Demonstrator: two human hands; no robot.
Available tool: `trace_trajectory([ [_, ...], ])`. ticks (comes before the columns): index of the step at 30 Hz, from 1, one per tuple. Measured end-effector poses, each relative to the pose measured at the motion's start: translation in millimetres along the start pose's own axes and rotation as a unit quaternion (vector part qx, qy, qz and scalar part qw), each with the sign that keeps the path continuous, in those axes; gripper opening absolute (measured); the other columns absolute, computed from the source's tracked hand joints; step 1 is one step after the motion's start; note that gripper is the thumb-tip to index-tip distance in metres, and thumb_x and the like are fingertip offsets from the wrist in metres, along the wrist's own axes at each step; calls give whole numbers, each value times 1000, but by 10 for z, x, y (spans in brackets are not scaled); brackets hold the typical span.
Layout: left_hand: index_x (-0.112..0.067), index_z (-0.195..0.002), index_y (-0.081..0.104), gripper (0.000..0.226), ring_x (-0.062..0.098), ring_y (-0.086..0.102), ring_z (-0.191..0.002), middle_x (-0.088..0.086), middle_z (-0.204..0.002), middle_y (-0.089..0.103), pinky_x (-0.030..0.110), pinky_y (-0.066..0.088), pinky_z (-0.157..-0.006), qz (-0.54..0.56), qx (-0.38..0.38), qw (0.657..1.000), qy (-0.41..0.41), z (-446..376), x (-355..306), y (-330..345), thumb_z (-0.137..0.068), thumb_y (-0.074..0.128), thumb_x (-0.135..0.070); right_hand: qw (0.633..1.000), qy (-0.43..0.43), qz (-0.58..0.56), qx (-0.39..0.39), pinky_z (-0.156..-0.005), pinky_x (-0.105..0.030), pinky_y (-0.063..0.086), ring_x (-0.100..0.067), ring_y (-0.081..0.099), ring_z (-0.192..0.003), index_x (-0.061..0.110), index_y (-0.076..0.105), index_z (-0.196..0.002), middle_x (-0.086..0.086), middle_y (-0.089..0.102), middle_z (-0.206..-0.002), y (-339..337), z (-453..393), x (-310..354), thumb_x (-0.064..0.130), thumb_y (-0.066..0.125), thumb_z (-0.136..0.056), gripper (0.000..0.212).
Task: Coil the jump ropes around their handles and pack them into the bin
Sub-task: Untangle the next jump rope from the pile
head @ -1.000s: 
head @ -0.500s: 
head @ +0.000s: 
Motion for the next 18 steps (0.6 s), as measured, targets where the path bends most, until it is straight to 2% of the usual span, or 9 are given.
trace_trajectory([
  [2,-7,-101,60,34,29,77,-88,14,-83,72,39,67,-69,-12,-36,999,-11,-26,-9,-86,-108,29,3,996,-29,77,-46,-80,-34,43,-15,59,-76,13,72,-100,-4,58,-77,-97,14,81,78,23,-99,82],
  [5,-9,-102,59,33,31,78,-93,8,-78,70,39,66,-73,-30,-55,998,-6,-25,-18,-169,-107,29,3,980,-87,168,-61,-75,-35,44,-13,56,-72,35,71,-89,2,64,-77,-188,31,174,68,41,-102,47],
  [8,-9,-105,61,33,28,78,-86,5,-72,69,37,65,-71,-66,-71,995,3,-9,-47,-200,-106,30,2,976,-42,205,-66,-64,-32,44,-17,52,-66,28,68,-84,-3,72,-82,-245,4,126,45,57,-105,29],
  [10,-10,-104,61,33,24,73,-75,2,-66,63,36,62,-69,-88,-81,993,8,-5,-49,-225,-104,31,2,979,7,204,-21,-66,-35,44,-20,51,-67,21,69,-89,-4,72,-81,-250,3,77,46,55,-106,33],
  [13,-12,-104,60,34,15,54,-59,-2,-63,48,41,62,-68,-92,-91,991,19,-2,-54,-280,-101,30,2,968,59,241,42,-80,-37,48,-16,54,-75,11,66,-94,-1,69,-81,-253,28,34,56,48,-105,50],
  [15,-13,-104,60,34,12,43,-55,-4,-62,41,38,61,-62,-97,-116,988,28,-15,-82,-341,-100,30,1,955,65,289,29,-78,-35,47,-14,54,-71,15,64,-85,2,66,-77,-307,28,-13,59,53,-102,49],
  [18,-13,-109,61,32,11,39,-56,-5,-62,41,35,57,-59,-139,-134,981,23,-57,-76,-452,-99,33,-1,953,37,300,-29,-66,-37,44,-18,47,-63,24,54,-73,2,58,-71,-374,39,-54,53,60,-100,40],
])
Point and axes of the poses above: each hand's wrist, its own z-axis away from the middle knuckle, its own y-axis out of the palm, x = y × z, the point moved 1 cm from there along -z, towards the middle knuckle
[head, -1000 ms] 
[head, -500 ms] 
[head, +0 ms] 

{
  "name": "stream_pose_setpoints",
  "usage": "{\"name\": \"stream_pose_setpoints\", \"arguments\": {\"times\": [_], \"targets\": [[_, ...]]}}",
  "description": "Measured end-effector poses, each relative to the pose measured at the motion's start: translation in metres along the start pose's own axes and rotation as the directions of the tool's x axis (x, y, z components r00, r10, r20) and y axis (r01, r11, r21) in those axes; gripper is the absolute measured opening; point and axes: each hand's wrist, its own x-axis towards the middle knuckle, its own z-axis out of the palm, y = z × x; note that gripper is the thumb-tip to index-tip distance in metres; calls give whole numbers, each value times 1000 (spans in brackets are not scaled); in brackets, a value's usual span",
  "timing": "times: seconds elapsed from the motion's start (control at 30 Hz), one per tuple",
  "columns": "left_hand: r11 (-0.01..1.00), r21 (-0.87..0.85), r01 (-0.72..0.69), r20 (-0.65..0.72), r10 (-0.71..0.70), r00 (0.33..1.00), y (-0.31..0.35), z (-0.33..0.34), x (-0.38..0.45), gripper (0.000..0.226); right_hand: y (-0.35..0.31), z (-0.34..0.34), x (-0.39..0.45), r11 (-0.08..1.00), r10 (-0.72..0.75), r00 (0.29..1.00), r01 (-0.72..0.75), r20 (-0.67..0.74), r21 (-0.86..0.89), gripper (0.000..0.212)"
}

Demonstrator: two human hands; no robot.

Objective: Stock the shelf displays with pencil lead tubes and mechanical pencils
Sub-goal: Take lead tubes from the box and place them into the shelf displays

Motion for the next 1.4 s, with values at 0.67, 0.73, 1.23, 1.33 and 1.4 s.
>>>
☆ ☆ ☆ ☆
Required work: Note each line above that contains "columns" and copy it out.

Answer below:
Available tool: `trace_trajectory([ [_, ...], ])`. ticks (comes before the columns): index of the step at 30 Hz, from 1, one per tuple. Measured end-effector poses, each relative to the pose measured at the motion's start: translation in millimetres along the start pose's own axes and rotation as a unit quaternion (vector part qx, qy, qz and scalar part qw), each with the sign that keeps the path continuous, in those axes; gripper opening absolute (measured); the other columns absolute, computed from the source's tracked hand joints; step 1 is one step after the motion's start; note that gripper is the thumb-tip to index-tip distance in metres, and thumb_x and the like are fingertip offsets from the wrist in metres, along the wrist's own axes at each step; calls give whole numbers, each value times 1000, but by 10 for z, x, y (spans in brackets are not scaled); brackets hold the typical span.
  "columns": "left_hand: r11 (-0.01..1.00), r21 (-0.87..0.85), r01 (-0.72..0.69), r20 (-0.65..0.72), r10 (-0.71..0.70), r00 (0.33..1.00), y (-0.31..0.35), z (-0.33..0.34), x (-0.38..0.45), gripper (0.000..0.226); right_hand: y (-0.35..0.31), z (-0.34..0.34), x (-0.39..0.45), r11 (-0.08..1.00), r10 (-0.72..0.75), r00 (0.29..1.00), r01 (-0.72..0.75), r20 (-0.67..0.74), r21 (-0.86..0.89), gripper (0.000..0.212)"

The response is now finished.